We can easily build indexes on columns built on data in the documents. But what keys exist?

mysql> SELECT JSON_KEYS(doc) FROM airport LIMIT 1;
+------------------------------------------------------------------------------------------------------------------------------------------+
| JSON_KEYS(doc)                                                                                                                           |
+------------------------------------------------------------------------------------------------------------------------------------------+
| ["ID", "ICAO", "Name", "Flags", "Length", "Region", "Runway", "Catalog", "Latitude", "Elevation", "Frequency", "Longitude", "ShortName"] |
+------------------------------------------------------------------------------------------------------------------------------------------+
1 row in set (0.00 sec)

We could index all or a combination of any of these keys. Please note that all the records had the same format which can be rare for schemaless data. Let's take Region for an example. Region sounds important enough to need indexing. But is it a good candidate for an index? Here we have to peer at the data and unfortunately every record has 'FR' for a value. Indexing Region does not help pare down the search for specific record or records.

What about Name? Looking at the data shows that there are no duplicates in that field. As would Latitude and Longitude. Heck, longitude and latitude are often used together so we could put both into one index.

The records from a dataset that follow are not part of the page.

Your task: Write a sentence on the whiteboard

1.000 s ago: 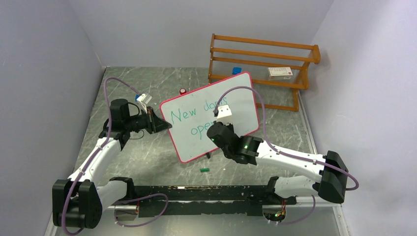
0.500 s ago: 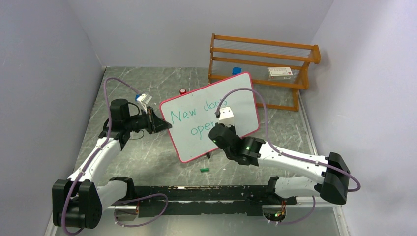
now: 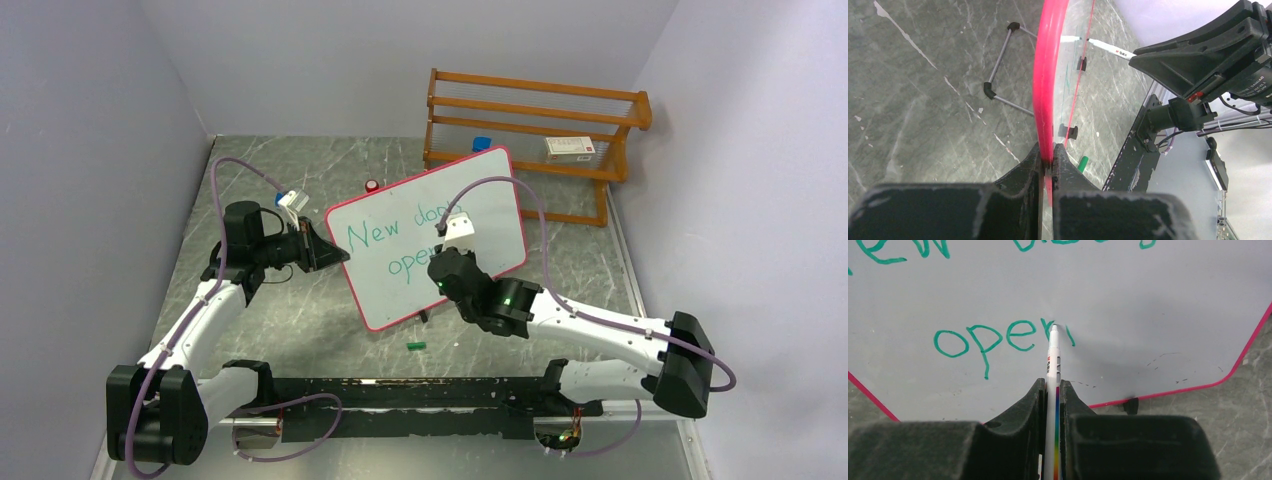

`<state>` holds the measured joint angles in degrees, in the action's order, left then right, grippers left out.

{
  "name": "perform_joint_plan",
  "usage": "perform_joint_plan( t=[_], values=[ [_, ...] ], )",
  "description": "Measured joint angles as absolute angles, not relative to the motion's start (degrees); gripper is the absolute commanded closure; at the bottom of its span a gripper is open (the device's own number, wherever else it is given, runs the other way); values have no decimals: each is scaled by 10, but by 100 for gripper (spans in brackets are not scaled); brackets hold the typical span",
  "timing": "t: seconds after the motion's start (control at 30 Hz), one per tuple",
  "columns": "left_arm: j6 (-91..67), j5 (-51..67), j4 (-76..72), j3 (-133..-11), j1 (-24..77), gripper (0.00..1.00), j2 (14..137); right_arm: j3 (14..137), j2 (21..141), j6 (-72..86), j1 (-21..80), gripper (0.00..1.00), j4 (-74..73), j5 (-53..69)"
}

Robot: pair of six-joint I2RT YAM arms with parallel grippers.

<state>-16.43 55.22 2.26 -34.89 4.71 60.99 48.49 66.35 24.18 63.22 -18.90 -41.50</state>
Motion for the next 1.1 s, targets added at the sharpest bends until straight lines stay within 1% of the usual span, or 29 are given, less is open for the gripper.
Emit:
perform_joint_plan(
  t=[1.1],
  values=[
    [-164, 552, 23, -349, 47, 95, 610, 485, 675, 234, 621, 100, -172, -409]
  ],
)
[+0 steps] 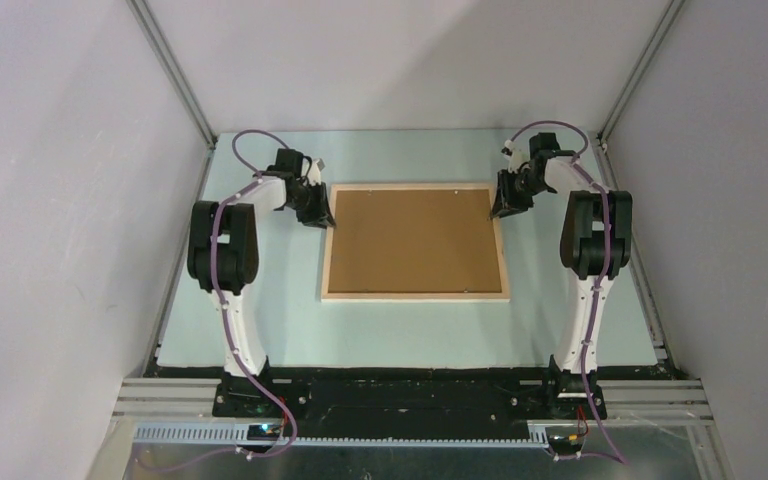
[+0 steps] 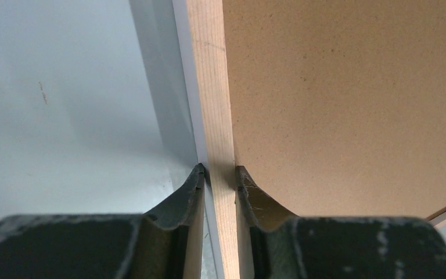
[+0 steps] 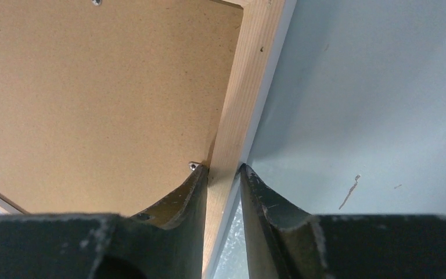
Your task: Put the photo into the frame
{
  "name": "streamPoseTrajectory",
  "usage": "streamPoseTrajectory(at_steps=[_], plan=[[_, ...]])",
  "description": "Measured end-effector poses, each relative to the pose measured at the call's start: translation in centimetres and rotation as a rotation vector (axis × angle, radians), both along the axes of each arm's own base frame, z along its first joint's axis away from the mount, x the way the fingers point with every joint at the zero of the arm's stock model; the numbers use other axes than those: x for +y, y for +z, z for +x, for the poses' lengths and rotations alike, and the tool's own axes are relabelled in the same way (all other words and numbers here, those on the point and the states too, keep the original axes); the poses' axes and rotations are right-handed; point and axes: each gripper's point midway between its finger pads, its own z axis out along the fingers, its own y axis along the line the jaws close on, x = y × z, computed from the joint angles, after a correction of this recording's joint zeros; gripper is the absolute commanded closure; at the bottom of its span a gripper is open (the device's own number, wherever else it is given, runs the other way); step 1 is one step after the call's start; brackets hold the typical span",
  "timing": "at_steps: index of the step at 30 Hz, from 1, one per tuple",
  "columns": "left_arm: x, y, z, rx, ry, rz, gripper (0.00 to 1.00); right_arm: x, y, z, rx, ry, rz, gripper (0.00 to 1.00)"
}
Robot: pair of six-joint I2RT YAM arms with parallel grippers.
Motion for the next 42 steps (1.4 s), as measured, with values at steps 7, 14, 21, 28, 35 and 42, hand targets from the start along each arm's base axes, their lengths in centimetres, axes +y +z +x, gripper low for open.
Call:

mysql> ALTER TABLE airport add column Name CHAR(30) GENERATED ALWAYS AS (doc->"$.Name");
Query OK, 0 rows affected (0.03 sec)
Records: 0  Duplicates: 0  Warnings: 0

mysql> CREATE INDEX nameidx ON  airport (Name);
Query OK, 0 rows affected (0.10 sec)
Records: 0  Duplicates: 0  Warnings: 0

And we can test the index easily.

mysql> explain select Name from airport where Name="ABBEVILLE";
+----+-------------+---------+------------+------+---------------+---------+---------+-------+------+----------+-------------+
| id | select_type | table   | partitions | type | possible_keys | key     | key_len | ref   | rows | filtered | Extra       |
+----+-------------+---------+------------+------+---------------+---------+---------+-------+------+----------+-------------+
|  1 | SIMPLE      | airport | NULL       | ref  | nameidx       | nameidx | 31      | const |    1 |   100.00 | Using index |
+----+-------------+---------+------------+------+---------------+---------+---------+-------+------+----------+-------------+
1 row in set, 1 warning (0.00 sec)


And then the column for Longitude and Latitude.

mysql> ALTER TABLE airport add column longlat CHAR(30) GENERATED always  AS (concat(json_unquote(doc->"$.Longitude"),"X",json_unquote(doc->"$.Latitude"))) stored;
Query OK, 1218 rows affected (0.39 sec)
Records: 1218  Duplicates: 0  Warnings: 0

The index for this new column's index is left up to you for an exercise.

But now we have a table built from raw JSON formatted data with indexes we can use for quick searches.